Speaking ahead of the fight, Roach said, “I wanna make him quit. Even if I don’t sleep him, I wanna make him quit. I want him to be like ‘alright, I don’t wanna to do this anymore.” This was a reference to García's fight against Davis, in which he quit on his stool after eight rounds. On November 1, it was announced that the fight would take place on the David Benavidez-Demetrius Andrade undercard November 25, 2023 at the Michelob ULTRA Arena in Las Vegas. García was happy to be fighting back at his natural weight, stating he had a good training camp. He also acknowledged Roach as a tough opponent. García was a 4-1 favorite heading into the fight. The weigh in took place behind closed doors. García was 129.4 pounds and Roach came in at 129.6 pounds.
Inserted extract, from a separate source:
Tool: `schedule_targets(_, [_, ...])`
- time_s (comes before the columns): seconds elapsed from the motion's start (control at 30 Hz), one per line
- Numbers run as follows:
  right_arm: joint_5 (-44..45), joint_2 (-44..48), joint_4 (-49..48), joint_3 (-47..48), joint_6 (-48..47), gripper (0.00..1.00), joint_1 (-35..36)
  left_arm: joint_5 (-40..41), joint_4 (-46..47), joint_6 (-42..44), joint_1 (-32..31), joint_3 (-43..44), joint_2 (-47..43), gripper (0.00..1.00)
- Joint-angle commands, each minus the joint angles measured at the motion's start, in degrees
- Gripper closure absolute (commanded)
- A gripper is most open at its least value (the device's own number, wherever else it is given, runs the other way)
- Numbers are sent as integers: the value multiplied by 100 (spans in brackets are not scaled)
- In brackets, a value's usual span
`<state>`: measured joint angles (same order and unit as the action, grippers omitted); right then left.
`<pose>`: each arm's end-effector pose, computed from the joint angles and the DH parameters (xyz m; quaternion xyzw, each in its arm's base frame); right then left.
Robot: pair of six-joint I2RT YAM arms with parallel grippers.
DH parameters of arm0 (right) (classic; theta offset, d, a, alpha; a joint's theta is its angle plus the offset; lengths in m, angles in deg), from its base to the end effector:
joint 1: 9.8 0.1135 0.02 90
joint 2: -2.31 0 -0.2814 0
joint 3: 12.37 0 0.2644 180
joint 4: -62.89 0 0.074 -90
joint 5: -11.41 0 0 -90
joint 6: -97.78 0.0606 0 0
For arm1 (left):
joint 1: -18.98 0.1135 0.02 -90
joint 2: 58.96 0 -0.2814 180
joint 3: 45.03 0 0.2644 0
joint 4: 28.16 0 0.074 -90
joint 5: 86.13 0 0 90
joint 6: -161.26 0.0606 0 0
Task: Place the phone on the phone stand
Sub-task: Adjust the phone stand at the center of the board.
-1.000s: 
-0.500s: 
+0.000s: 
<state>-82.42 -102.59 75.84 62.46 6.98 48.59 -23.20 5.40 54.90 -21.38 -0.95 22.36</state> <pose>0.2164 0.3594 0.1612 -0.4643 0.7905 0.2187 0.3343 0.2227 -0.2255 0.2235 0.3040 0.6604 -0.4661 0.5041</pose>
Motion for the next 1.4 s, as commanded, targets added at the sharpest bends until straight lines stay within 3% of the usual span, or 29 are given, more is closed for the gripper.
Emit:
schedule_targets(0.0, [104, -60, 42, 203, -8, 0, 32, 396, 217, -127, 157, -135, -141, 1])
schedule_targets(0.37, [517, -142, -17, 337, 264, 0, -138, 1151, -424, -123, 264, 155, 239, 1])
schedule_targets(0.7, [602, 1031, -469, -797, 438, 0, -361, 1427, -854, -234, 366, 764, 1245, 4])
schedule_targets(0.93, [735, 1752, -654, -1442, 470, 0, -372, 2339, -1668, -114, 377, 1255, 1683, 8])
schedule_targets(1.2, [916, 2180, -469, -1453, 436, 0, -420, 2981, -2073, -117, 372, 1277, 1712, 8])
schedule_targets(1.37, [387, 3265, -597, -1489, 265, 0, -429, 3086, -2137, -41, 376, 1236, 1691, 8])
In a closely contested, technical fight, Roach won via split decision, becoming the new WBA champion. The fight started off slow with García landing effective counters. Roach gained momentum in the later rounds, hurting García in the eleventh and dropping him in the final round with a left hook, with only 1:20 left of the round. One judges scored the bout 114–113 for García, but was overruled by the remaining judges who scored it 116–111, 114–113 for Roach. Roach landed 118 of 490 punches thrown (29%) with 79 power shots and García landed 93 of 468 (20%), landing 62 power shots. Following the win, Roach said, “Man, I’ve been waiting to hear ‘And the new’ for a long time. It's about time though. All I needed was the spotlight. The first time I was a baby – I was 24 years old. Now I'm seasoned. I don't think anyone can beat me. Nobody.” Roach offered an open challenge to the other champions at the weight for a unification. García and his team were not happy with the outcome due to the controversial knockdown, claiming it was an illegal punch. His trainer Bob Santos was hoping the WBA would call for an immediate rematch.

=== Retirement ===
In August 2025, Garcia announced his retirement from boxing via social media. He concluded his career with a record of 16 wins, 2 losses, and 10 knockouts.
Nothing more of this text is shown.